This infusion seems simple, but it has after-notes of deeper flavor. It is sweet and tart, no doubt, but the Meyer lemons give it a gentle orange undertone, and the date syrup offers a sweetness that’s a healthy addition with real depth. What makes this turmeric cardamom tea so wonderful is the warm spiciness imparted by the cardamom pods. This is what wellness during cold season is all about.
- 12 green cardamom pods (see Kitchen Tips)
- 12 white cardamom pods (see Kitchen Tips)
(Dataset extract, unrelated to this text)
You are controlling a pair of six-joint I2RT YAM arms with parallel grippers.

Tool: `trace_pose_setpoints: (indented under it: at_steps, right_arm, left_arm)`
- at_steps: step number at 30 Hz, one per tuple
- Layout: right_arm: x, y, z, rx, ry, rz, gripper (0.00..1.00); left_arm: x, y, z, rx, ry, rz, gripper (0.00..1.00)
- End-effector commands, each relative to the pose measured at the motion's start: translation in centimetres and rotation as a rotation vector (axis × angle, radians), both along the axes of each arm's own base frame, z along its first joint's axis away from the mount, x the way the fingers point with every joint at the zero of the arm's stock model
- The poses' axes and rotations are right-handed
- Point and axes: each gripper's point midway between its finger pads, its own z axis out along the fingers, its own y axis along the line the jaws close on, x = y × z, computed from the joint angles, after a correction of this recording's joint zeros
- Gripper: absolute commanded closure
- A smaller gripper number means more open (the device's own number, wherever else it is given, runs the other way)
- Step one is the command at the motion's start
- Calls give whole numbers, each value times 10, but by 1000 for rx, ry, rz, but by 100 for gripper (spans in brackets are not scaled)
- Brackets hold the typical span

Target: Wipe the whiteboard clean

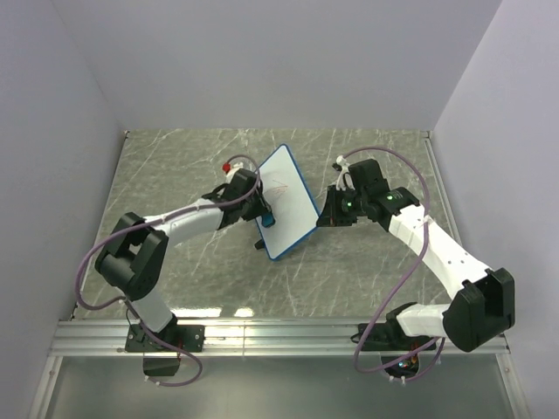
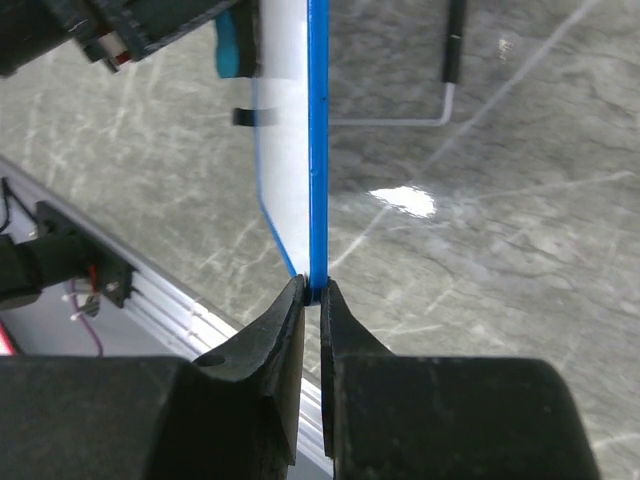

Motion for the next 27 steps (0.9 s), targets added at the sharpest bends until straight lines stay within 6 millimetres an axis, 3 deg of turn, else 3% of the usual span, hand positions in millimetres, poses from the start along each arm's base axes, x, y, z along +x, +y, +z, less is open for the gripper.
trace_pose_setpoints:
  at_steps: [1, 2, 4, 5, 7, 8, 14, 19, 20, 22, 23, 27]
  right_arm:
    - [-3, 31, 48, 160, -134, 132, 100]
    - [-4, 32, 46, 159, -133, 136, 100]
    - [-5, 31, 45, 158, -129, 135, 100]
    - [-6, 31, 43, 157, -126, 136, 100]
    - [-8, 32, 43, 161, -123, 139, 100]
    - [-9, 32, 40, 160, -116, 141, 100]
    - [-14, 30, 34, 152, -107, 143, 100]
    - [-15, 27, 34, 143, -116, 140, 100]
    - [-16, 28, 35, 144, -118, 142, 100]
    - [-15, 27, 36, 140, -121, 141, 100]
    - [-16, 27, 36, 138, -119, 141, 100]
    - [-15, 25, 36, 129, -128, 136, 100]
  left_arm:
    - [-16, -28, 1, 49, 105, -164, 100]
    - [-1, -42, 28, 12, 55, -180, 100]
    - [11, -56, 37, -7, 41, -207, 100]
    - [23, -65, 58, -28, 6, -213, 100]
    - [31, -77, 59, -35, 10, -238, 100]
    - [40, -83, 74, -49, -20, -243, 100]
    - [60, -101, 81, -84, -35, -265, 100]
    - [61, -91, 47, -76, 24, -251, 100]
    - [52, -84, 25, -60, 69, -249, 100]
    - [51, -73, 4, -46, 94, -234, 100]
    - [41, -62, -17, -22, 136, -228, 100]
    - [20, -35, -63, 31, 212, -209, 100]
- Juice of four Meyer lemons
- 3 cups water
- ¼ teaspoon ground turmeric
- ¼ cup date syrup (we used Silan brand) or buckwheat honey
Place the cardamom pods on a cutting board. Using the flat of a large chef’s knife (being careful not to have the blade face you), gently press on the pods. The seeds will start popping out. Scoop the seeds and pods and place in a medium saucepan.
Add the lemon juice, water, and turmeric, stirring gently to combine. Set over high heat until the mixture begins to bubble at the edges of the pot. Reduce the heat to a simmer. Add the date syrup and stir well to combine and dissolve. Cover and turn the heat off. Allow to steep for 20 minutes and up to 1 hour.
You can serve this immediately; just strain it twice through a fine-mesh strainer before you do, or let it cool, strain into to a container, cover it, and keep it in the refrigerator for up to 3 days. Reheat to a simmer until warm.
Cardamom pods, once quite esoteric, are now available at any large grocery stores. Green pods may be a bit harder to find, but they are available at health food stores, Middle Eastern markets, and online.